There is Hive table with ~ 500,000 rows. It has the single column which keeps the JSON string. JSON stores the measurements from 15 devices organized like this:
company_id=…
device_1:
array of measurements
every single measurements has 2 attributes:
value=
date=
device_2:
…
device_3
…
device_15
...
There are 15 devices in json where every device has the nested array of measurements inside. The size of measurements array is not fixed.
The goal is to get from the measurements only the one with max(date) per device.
The output of SELECT should have the following columns:
company_id
device_1_value
device_1_date
...
device_15_value
device_15_date
I tried to use the LATERAL VIEW to explode the measurements array:
SELECT get_json_object(json_string,'$.company_id),
d1.value, d1.date, ... d15.value, d15.date
FROM T
LATERAL VIEW explode(device_1.measurements) as d1
LATERAL VIEW explode(device_2.measurements) as d2
…
LATERAL VIEW explode(device_15.measurements) as d15
I can use the result of this SQL as an input for another SQL which will extract the records with max(date) per device.

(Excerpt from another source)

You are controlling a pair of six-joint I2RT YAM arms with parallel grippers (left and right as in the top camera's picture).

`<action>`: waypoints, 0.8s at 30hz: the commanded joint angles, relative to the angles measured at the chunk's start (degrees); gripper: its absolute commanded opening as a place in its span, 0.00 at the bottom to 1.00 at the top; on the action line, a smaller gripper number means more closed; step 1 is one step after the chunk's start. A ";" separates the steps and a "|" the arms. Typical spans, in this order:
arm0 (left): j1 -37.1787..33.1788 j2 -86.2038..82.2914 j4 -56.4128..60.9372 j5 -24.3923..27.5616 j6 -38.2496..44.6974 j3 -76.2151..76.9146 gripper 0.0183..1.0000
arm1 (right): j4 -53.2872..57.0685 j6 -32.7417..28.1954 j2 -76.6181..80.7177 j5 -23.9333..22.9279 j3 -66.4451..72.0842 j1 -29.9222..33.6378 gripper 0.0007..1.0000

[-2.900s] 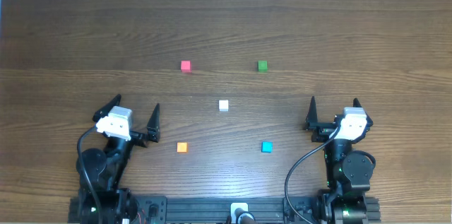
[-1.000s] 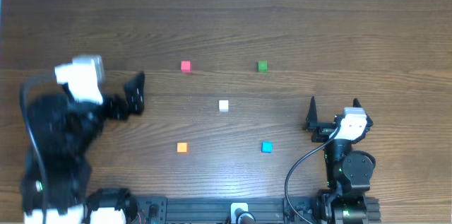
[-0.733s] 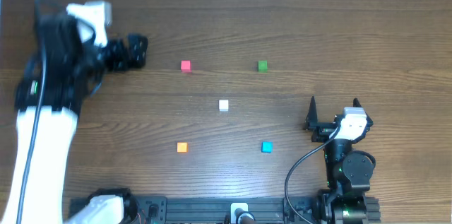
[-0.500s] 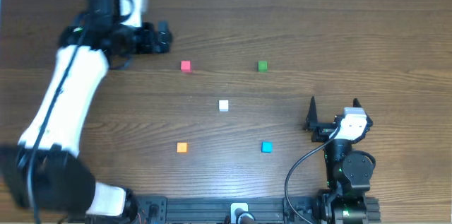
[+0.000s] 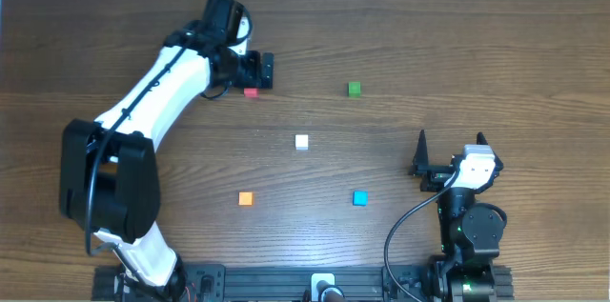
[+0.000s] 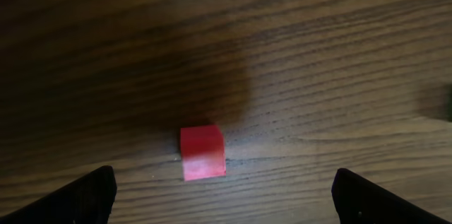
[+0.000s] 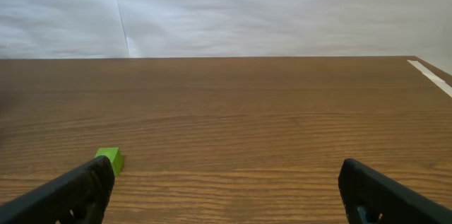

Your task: Stack Cubes

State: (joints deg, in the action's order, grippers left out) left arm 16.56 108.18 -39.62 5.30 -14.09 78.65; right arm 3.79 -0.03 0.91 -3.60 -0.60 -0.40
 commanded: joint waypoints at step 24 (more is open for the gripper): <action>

My approach does not scale well: with 15 devices and 2 measurements per device the single row in input table will generate 2^15 = 32,768 rows using my SQL above.
There are 500,000 rows in input table.
CodePudding user response:
You are actually in a great position, to make a cheaper table/join. Bundling (your JSON string) is a optimization trick use to take horribly ugly joins/tables and optimizing them.
The downside is that you should likely be using a hive user defined function or a spark function to pair down the data. SQL is amazing but likely this isn't the right tool for this job. You likely want to use a programming language to help ingest this data into a format that works for SQL.
CodePudding user response:
To avoid the cartesian product generated by multiple lateral views I split the original SQL into 15 independent SQLs (one per device) where the single SQL has just 1 lateral view.
Then I join all 15 SQLs.